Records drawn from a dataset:
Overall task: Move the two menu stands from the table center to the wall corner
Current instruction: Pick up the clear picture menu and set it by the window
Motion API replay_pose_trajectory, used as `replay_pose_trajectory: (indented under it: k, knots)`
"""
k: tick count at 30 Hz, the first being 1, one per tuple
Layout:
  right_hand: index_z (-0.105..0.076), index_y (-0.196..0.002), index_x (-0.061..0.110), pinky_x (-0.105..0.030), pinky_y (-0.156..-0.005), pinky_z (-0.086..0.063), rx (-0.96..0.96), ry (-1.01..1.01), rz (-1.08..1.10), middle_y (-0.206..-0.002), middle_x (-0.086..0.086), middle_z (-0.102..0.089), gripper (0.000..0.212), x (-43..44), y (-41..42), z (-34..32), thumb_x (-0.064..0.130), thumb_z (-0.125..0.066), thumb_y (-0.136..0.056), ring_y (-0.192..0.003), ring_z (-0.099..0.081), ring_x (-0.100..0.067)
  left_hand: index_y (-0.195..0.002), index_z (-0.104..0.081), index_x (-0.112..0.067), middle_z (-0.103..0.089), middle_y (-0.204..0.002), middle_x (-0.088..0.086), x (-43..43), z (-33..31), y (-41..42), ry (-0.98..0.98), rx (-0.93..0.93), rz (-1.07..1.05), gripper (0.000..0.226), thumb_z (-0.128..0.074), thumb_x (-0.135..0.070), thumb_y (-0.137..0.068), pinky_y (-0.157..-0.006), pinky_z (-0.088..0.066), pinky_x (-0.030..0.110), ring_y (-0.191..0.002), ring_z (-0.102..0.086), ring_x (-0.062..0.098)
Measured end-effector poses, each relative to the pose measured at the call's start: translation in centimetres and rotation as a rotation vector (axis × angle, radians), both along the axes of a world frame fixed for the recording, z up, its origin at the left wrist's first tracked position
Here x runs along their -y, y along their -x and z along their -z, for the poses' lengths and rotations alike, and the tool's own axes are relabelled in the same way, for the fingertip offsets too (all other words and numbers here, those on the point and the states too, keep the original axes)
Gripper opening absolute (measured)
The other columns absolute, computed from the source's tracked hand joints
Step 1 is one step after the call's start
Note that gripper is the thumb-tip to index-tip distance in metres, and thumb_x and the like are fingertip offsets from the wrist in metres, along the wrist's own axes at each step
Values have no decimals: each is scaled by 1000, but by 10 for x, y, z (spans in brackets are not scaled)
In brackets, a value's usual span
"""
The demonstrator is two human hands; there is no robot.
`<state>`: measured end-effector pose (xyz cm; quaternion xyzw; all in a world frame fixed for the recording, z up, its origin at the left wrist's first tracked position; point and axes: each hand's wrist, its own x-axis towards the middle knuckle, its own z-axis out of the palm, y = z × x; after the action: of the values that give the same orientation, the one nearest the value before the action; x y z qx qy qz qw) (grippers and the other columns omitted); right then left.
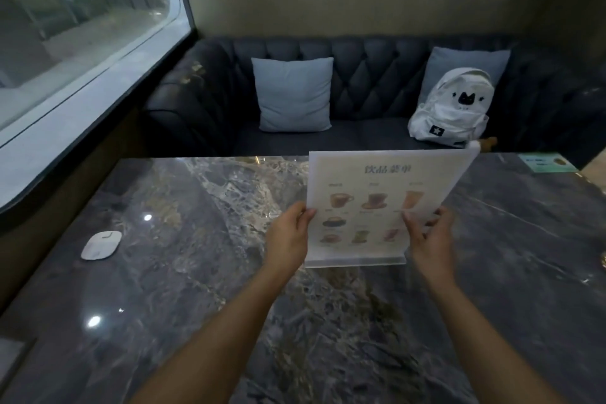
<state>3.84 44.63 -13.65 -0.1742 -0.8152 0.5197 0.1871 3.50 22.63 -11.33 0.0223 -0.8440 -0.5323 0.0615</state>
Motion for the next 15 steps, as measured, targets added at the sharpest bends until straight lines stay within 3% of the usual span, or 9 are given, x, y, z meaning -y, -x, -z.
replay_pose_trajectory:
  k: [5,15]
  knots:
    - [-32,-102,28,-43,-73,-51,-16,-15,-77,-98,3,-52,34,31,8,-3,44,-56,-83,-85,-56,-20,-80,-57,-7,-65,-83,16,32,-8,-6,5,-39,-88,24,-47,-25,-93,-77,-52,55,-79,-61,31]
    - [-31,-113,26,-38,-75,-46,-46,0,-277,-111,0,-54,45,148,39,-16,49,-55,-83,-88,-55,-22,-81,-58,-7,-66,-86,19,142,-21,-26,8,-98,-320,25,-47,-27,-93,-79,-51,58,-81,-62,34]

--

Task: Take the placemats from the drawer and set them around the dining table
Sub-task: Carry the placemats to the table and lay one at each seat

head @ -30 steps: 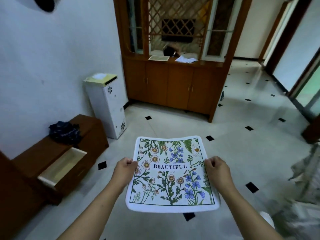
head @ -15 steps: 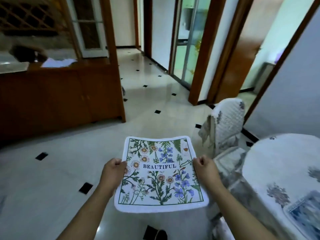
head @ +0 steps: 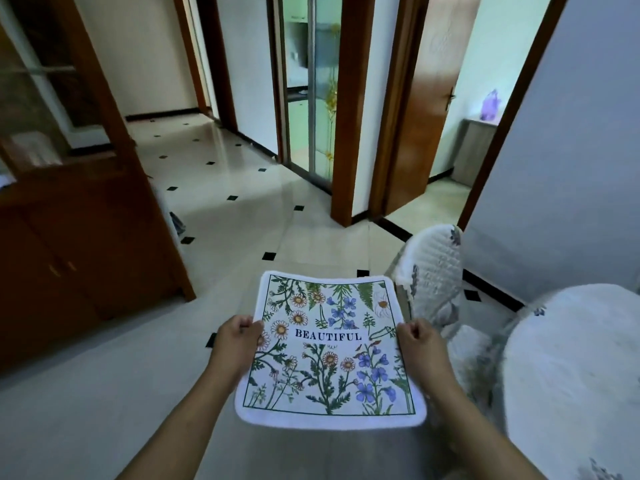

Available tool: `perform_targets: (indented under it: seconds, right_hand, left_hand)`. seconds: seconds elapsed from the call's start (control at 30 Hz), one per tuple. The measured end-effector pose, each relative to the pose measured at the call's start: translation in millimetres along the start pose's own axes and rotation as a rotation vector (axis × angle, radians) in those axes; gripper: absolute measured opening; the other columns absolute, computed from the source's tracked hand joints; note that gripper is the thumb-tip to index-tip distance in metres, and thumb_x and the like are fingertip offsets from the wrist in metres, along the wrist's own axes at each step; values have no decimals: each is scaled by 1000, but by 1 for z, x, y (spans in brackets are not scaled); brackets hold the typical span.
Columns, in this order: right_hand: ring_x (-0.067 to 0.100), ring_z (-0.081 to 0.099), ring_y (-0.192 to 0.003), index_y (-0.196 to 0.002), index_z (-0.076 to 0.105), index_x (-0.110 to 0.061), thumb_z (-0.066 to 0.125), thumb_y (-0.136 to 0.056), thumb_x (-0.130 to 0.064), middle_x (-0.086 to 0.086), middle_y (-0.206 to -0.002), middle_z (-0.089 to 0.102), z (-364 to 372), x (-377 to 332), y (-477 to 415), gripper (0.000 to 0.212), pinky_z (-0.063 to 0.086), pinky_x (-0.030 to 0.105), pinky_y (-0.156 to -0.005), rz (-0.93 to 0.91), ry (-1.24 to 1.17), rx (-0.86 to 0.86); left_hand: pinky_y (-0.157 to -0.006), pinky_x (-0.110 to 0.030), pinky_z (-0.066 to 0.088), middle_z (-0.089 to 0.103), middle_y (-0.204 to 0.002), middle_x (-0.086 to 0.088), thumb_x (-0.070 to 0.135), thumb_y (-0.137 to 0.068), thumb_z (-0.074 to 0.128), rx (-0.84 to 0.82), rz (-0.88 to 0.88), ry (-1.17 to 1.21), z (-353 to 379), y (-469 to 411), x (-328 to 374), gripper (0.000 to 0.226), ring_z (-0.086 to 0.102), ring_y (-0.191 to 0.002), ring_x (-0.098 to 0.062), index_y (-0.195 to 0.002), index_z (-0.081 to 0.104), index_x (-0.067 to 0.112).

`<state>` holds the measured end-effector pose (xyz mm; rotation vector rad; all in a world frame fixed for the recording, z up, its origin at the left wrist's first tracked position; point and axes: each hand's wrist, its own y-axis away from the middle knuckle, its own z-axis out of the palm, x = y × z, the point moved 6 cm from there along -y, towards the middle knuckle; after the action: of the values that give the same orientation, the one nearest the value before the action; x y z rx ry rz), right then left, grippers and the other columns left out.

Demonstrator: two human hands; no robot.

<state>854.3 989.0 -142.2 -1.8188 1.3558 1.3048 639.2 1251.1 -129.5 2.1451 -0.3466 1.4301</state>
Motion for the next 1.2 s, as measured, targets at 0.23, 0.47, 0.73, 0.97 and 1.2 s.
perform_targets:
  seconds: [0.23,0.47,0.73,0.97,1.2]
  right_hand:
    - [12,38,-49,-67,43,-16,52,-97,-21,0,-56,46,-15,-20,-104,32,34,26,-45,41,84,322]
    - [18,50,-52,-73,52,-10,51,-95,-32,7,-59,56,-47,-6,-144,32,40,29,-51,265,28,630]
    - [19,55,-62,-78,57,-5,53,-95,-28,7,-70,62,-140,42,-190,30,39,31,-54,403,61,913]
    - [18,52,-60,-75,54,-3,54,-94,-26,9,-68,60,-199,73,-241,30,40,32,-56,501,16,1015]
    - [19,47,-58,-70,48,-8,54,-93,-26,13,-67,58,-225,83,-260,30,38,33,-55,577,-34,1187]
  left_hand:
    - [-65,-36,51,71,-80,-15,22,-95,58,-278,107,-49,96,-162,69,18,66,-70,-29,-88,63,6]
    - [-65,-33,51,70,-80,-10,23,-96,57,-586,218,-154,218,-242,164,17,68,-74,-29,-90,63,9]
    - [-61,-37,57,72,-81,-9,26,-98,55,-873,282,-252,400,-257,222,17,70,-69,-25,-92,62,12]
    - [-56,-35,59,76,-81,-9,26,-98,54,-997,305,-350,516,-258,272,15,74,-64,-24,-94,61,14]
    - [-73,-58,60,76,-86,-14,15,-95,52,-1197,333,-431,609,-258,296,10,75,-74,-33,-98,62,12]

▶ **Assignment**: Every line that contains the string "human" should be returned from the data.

▶ **Expected answer**:
The demonstrator is two human hands; there is no robot.
Demonstrator: two human hands; no robot.

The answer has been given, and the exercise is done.